Now, I know you say your parents absolutely don’t give a shit about you, and from what you put they don’t. What you need to look out for is them suddenly taking an interest in your social media, schooling, and anything else, because they sound like the type that would immediately take an interest only to be snooping in your private business and trying to use it against you. They will “want to know what’s going on in your life” but not to actually care but more so to see how badly you plan to burn them or whatever and try to stop that from happening. If you have to, get rid of all your social media, or make a new one that they don’t know about. Use a completely different user name, birthday, whatever, but if you use social to keep in touch with friends and talk, it’s best to have one they know nothing about so you have people to still talk to and have a support system. make sure you keep any valuables close to you and make sure your ID and whatnot is yours and only you have access to it.

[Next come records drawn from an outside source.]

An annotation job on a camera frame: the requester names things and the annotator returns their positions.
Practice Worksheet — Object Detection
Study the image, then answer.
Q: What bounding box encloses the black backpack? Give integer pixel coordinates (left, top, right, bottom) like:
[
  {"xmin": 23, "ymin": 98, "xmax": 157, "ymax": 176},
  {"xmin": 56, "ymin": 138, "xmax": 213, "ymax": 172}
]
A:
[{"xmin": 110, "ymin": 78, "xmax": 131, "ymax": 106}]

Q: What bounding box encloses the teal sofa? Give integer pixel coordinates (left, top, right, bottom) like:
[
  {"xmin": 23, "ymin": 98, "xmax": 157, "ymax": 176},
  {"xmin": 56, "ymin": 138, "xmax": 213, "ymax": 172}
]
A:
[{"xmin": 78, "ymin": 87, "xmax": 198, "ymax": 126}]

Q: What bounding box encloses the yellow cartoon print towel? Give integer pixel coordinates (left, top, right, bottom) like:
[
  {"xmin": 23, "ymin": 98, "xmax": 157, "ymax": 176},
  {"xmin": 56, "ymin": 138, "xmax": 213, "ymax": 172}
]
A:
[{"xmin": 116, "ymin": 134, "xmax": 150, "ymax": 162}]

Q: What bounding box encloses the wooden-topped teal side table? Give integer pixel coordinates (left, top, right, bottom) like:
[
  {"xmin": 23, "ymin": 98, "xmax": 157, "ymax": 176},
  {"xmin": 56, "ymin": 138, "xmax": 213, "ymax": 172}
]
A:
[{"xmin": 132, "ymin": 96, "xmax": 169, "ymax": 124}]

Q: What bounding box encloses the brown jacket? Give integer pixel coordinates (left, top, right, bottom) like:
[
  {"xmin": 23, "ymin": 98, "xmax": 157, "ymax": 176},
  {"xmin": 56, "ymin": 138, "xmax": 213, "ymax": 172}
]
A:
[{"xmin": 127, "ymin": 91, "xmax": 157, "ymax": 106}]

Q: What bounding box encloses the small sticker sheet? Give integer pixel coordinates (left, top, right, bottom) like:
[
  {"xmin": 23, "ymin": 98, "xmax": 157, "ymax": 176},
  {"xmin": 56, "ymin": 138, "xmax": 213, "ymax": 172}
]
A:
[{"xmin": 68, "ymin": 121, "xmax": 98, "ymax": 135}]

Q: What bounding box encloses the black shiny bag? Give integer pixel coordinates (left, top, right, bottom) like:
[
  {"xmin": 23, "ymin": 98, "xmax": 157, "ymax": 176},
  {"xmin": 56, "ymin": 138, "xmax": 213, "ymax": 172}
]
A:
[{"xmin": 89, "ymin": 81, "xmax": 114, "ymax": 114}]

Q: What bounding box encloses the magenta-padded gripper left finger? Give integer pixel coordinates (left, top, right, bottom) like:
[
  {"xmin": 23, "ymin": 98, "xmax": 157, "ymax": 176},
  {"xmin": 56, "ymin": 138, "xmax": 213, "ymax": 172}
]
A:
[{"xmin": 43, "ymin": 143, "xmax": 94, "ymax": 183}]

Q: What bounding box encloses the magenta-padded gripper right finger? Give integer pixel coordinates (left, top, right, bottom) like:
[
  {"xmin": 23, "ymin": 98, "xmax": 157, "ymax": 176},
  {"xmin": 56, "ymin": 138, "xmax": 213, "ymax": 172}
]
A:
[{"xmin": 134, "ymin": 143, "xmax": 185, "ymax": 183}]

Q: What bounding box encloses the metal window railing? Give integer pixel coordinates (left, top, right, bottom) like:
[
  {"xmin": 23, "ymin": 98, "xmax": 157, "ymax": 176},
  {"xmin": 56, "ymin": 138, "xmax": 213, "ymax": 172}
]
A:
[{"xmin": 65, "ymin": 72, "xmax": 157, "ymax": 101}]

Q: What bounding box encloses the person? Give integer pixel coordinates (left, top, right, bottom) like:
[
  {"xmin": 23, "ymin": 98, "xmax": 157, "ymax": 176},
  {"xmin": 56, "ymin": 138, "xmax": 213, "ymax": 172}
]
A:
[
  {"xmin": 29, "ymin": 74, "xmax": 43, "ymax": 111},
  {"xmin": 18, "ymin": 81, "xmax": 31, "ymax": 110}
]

I know all this sounds over the top for something so simple as a parent-child disagreement, but parents like this sometimes swing completely in the reverse direction with the worst intent possible as a punishment for the seemingly obedient and controlled child to put them back in-line. They don’t know any other way to do it because they are in shock about the sudden disobedience. Some swing back in the other direction hard because they now feel extremely guilty and want to try and correct it all at once and do damage control for you, while the intent is good it’s not the best way to go about it. First step, talk to your school counselor and ask for help. If you feel you can, talk to you parents about it and if not, continue to just talk to the counselor and therapist until you can get help in getting to a “real” one. This is the first step that you need to take for yourself and your future.